На следующий день рано утром - об этом не знала Нонна - в квартире Никольских на Гоголевском бульваре раздался продолжительный настойчивый телефонный звонок. Еще спавшая Ядвига Аполлинариевна вскочила и в одной ночной сорочке, шлепая босыми ногами по холодному паркету, бросилась к телефону. Кто мог трезвонить в такую рань? Уж не случилось ли что - не дай бог - с молодыми?
- Ответьте Ленинграду! Ленинград? Соединяю. Говорите!
Ядвига Аполлинариевна сразу догадалась, кто звонит из Ленинграда. И не ошиблась. Звонил Сергей Полуяров.
- Попросите, пожалуйста, к телефону Нонну!
Ядвига Аполлинариевна стояла почти голая и босая у телефона, и ее колотила злая истерическая дрожь. Она злилась на наглого мальчишку, который позвонил ни свет ни заря и так напугал ее. Но еще больше ее напугало странное совпадение: Сергей Полуяров позвонил в первый день после свадьбы Нонны. Никогда не звонил из Ленинграда, а тут позвонил. Почувствовал он, что ли?.. Сказала сдавленным голосом:
- Нонна здесь больше не живет.
- Как не живет?
- Вчера Нонна вышла замуж! - И не могла лишить себя удовольствия, добавила: - Вышла замуж за полковника! Понятно?

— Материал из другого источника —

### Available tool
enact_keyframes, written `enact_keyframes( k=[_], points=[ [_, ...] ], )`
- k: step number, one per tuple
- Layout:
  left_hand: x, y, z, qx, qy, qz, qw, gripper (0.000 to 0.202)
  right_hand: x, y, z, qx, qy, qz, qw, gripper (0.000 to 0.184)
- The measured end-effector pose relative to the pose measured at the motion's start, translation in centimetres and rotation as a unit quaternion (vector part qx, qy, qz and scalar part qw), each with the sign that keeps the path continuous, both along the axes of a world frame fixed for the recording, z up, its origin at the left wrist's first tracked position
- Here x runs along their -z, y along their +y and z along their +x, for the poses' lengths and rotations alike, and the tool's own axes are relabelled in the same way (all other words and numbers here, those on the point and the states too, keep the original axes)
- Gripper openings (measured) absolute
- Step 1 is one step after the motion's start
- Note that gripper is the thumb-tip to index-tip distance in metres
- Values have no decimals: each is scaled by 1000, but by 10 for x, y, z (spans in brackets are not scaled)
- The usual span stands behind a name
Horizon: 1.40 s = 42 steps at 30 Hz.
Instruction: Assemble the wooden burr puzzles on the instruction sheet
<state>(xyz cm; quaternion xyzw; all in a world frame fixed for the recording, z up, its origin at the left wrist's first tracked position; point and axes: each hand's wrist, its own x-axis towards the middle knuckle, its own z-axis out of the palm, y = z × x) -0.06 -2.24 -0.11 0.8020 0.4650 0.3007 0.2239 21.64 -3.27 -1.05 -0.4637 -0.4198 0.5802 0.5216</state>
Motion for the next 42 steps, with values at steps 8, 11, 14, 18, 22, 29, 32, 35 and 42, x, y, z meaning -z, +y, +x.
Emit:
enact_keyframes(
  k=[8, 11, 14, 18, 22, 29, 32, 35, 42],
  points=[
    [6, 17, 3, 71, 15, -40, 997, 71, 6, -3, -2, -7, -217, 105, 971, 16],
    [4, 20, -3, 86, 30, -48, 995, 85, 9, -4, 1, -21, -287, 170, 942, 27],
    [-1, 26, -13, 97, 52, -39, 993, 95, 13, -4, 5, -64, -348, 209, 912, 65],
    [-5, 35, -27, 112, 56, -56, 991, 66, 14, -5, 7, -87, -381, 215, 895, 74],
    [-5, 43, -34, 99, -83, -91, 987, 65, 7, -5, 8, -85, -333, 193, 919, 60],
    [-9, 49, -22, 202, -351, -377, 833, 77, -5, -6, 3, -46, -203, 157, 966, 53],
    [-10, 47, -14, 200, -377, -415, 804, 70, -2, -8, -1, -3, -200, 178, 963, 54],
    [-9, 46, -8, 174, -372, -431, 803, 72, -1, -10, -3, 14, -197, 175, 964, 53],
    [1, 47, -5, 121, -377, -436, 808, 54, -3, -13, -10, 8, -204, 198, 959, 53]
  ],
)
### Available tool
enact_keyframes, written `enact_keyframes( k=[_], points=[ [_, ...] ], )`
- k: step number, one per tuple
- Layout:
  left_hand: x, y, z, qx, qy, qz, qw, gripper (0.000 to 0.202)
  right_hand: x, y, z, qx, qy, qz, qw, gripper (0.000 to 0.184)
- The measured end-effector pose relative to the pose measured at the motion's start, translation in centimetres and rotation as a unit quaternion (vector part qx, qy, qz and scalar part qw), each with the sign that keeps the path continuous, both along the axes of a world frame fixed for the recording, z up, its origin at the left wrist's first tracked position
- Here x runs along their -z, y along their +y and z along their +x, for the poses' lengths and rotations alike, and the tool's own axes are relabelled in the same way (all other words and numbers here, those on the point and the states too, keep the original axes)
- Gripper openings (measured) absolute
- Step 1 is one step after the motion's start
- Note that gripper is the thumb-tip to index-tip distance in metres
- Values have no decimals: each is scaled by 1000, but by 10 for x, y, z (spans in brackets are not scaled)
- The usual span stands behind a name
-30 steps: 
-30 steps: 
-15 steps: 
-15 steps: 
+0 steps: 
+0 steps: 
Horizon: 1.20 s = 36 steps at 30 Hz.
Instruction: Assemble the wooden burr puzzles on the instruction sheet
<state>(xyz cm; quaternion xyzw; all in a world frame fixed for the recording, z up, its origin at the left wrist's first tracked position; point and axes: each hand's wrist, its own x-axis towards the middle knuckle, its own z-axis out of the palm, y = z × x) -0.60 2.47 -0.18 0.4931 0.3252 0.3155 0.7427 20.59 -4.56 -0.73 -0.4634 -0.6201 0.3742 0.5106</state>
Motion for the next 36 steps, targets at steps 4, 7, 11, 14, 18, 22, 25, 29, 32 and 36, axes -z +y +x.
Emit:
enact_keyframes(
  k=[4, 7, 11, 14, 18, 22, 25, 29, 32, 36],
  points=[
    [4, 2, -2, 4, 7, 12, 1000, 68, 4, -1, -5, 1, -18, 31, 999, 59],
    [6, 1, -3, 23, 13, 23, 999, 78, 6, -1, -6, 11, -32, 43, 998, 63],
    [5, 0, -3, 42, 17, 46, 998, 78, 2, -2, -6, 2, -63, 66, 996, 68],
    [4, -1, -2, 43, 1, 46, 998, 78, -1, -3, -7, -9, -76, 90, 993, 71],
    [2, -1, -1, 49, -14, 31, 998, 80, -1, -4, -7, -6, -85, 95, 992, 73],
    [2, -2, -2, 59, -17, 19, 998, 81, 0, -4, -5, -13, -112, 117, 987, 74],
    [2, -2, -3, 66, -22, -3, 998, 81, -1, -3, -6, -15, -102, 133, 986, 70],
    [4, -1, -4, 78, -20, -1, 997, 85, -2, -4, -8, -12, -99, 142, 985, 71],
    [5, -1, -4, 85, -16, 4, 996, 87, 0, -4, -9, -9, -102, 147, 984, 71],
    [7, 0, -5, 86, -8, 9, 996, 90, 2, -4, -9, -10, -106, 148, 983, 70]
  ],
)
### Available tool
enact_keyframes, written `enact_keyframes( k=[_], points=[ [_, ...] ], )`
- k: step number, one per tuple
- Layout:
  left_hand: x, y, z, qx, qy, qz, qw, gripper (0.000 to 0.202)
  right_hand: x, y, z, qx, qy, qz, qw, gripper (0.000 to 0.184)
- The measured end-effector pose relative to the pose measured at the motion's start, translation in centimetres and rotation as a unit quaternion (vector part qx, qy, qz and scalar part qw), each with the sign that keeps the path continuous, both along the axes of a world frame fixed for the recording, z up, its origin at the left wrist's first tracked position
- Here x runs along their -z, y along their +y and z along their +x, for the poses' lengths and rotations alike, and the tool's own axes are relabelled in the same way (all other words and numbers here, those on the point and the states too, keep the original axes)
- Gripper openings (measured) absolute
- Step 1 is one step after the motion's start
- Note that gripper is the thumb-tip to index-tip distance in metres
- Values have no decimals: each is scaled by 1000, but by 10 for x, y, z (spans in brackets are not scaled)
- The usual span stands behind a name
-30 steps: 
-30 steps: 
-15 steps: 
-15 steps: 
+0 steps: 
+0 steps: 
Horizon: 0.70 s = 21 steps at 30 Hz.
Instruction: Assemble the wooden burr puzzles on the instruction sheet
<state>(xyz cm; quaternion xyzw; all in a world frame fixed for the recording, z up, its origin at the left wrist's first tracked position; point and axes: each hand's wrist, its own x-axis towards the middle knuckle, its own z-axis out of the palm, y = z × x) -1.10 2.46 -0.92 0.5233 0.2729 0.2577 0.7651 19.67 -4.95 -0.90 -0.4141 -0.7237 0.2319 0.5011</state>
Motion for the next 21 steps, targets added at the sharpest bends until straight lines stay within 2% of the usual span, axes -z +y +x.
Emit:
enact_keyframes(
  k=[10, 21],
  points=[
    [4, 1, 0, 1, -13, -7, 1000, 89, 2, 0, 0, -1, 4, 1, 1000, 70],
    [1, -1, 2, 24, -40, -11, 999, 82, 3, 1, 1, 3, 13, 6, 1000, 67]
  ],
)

Трубка брошена, Ленинград дал отбой.
Можно только радоваться, что наконец-то окончилась и так слишком затянувшаяся история с этим оскорбительным ухаживанием. Теперь-то уж конец волнениям. Но Ядвига Аполлинариевна с серым, невыспавшимся, сразу подурневшим лицом стояла у телефона. Как Сергей мог почувствовать? Как догадался? За шестьсот верст? Простое совпадение? Но какое странное совпадение!
На сердце было тяжело, словно кто-то взял его в руку и тихо сжимает. Впервые за все радостные, шумливые предсвадебные дни подумала: "Будет ли счастлива Нонночка со своим мужем?"